15 de outubro de 2012

MARCOS AUGUSTO GONÇALVES A cidade contra o crime: São Paulo



São Paulo talvez devesse ter sua própria polícia, como Nova York, mas isso exigiria mudança na Constituição
Já não era cedo quando deixamos nossa amiga argentina num hotel no centro da cidade e voltamos pela rua Augusta a 30 por hora, assistindo ao desfile felliniano da fauna noturna. Aos poucos fomos deixando o movimento para trás e, numa esquina escura e vazia, paramos no sinal. E lá veio o cara com a garrafa PET verde debaixo do braço, a esponjinha e o rodinho em riste, prontos para limpar o para-brisa.
Fui logo gesticulando para que não ousasse. Contrariado, o rapaz pediu uma moedinha. Abri uma nesga da janela e disse que ia pegar. Até achar, passaram-se longos segundos. Poderíamos ter ficado mais tensos sobre o que o sujeito faria, caso ele não tivesse estendido um pacotinho e oferecido pela fresta: "Aceita uma bolachinha, doutor?". "Não, obrigado", respondi, desconcertado. Dei as moedas e acelerei para casa.
Conheço outras histórias, em circunstâncias parecidas, que não terminaram tão bem. Todos conhecem.
O recente "DNA Paulistano", levantamento do Datafolha sobre São Paulo, constatou aumento da apreensão com a violência. Com destaque para a rica zona oeste e a pobre zona leste. O medo do crime (14%) passou a ser o segundo maior problema citado, à frente do trânsito (12%) e atrás dos buracos nas ruas e calçadas (18%).

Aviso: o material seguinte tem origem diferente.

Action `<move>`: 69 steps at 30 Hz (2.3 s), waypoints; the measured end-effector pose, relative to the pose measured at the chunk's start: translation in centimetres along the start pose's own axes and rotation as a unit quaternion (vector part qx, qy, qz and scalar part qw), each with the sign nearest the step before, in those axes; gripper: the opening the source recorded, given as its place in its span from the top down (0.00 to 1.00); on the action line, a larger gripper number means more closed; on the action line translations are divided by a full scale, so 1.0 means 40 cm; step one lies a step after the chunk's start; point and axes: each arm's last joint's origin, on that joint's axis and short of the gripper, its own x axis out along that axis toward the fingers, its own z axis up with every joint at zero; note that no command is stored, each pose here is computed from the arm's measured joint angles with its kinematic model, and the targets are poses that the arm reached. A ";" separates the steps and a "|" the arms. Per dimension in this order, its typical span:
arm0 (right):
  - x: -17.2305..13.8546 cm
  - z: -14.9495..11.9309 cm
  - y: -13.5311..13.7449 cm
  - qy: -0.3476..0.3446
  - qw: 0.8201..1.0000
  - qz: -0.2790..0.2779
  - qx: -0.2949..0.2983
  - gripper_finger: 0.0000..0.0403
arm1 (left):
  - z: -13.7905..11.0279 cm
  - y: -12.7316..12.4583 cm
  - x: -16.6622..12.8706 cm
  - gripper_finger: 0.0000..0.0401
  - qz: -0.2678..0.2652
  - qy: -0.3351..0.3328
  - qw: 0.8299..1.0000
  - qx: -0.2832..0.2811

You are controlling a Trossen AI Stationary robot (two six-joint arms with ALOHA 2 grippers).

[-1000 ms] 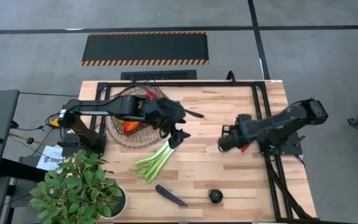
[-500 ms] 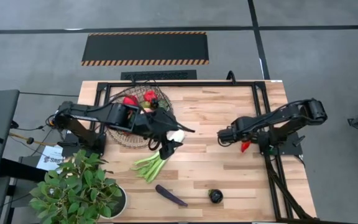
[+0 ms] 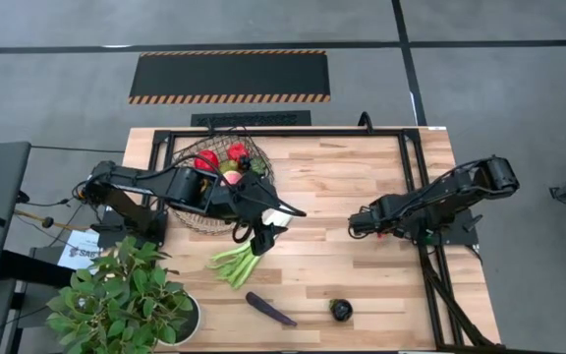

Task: Build produce basket
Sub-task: Put the red chili pepper into the wire basket

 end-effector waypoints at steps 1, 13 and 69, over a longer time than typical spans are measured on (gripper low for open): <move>0.005 -0.002 0.002 0.006 1.000 0.009 0.002 0.37 | 0.000 0.000 0.000 0.27 0.000 0.000 1.000 0.000; 0.001 -0.010 0.011 0.012 0.999 0.029 -0.034 0.79 | 0.000 0.002 0.000 0.27 0.013 -0.003 1.000 0.002; -0.746 -0.193 -0.006 -0.320 0.594 0.646 -0.357 0.83 | 0.051 0.094 0.043 0.27 -0.234 -0.301 0.922 -0.066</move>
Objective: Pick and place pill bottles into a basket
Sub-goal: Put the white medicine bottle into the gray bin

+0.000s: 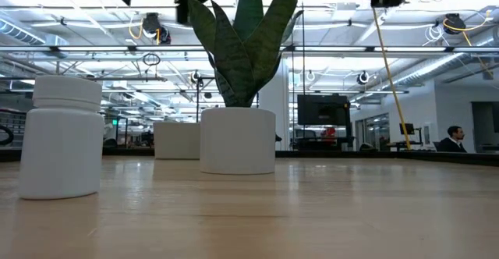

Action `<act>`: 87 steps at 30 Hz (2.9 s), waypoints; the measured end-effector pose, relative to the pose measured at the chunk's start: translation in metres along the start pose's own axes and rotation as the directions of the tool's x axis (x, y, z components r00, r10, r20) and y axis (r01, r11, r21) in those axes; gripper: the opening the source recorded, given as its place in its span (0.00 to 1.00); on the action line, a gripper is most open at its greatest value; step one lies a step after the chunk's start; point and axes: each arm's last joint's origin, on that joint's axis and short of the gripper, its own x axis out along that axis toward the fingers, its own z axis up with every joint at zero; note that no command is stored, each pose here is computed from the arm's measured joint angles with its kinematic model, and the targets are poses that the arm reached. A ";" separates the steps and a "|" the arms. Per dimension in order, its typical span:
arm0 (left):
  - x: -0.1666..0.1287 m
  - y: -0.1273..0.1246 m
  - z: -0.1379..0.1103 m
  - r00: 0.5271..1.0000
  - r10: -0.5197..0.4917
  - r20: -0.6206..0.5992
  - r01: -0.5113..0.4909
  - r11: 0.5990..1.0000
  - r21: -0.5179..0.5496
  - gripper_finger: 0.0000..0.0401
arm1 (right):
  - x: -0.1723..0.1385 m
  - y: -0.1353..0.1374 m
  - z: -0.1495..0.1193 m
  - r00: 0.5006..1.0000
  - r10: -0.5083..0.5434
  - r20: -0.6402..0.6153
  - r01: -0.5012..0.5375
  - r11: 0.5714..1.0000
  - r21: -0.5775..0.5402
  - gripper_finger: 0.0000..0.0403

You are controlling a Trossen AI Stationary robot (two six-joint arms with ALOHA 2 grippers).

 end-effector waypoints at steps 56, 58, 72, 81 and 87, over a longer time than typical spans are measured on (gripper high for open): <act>0.082 -0.014 -0.099 0.974 -0.159 -0.164 0.141 0.983 -0.116 0.63 | 0.109 0.014 -0.021 0.965 0.244 -0.095 -0.191 0.905 0.380 0.39; 0.082 -0.014 -0.100 0.976 -0.157 -0.153 0.139 0.983 -0.117 0.63 | 0.109 0.014 -0.020 0.966 0.243 -0.092 -0.191 0.904 0.383 0.39; 0.119 -0.022 -0.098 0.942 -0.202 -0.267 0.175 0.977 -0.120 0.62 | 0.112 0.011 -0.015 0.962 0.251 -0.104 -0.195 0.904 0.380 0.39; 0.112 -0.017 -0.084 0.925 -0.166 -0.341 0.142 0.985 -0.095 0.61 | 0.109 0.016 -0.026 0.958 0.263 -0.118 -0.204 0.907 0.368 0.39; 0.110 -0.017 -0.081 0.887 -0.209 -0.411 0.180 0.978 -0.109 0.49 | 0.107 0.020 -0.031 0.950 0.282 -0.132 -0.217 0.903 0.369 0.39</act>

Em 2008, a segurança aparecia apenas em sétimo lugar como preocupação. Talvez essa avaliação se devesse ao fato de que naquele ano a taxa de homicídios da capital descia pela primeira vez ao patamar de 11 casos por 100 mil habitantes, depois de ter ultrapassado 50 homicídios por grupo de 100 mil, em 2000.
Desde 2008, entretanto, pouco mudou. Os homicídios oscilam no mesmo patamar e a incidência de outros crimes não recua. Desde 1999, permaneceram estáveis ou aumentaram os índices de delitos como lesão corporal, roubo e furto -excetuando-se os de veículos.
Enquanto isso, a polícia do Estado está envolvida numa guerra com o PCC, facção que atua em 123 municípios, arrecada milhões com a venda de drogas e conta com uma rede de mais de 1.300 homens, como revelou reportagem da Folha.
Para o governador Geraldo Alckmin, todavia, há "muita lenda" sobre o assunto. Ou muito "folclore", como declarou um coronel. "A facção não chega a 30 ou 40 indivíduos", tranquilizou o secretário da Segurança, Antonio Ferreira Pinto.
Ocorre que os enfrentamentos se sucedem. As mortes, de ambos os lados, também. Desde janeiro, 67 PMs foram assassinados, sendo que 64 em folga. A população em geral não parece preocupada com a violência policial -desde que não a atinja, é claro. E o governo tampouco. Alckmin nomeou e manteve até recentemente no comando da Rota, tropa de elite da PM, um oficial que é réu no processo do Carandiru.
Estamos falando de São Paulo, onde a situação é melhor do que em outros Estados -o que só ressalta a dimensão da tragédia da segurança pública no Brasil.
É inevitável considerar novas possibilidades de ordenação nessa área. O país é desigual e as estruturas de segurança poderiam se adaptar melhor às realidades locais. Uma metrópole como São Paulo, por exemplo, com seus 11,5 milhões de habitantes, talvez devesse ter o controle de sua própria polícia, como em Nova York. Mudanças desse tipo, porém, dependem de alteração constitucional -e exigiriam longo planejamento. Não seriam para hoje. Nada impede, porém, que possam ser discutidas.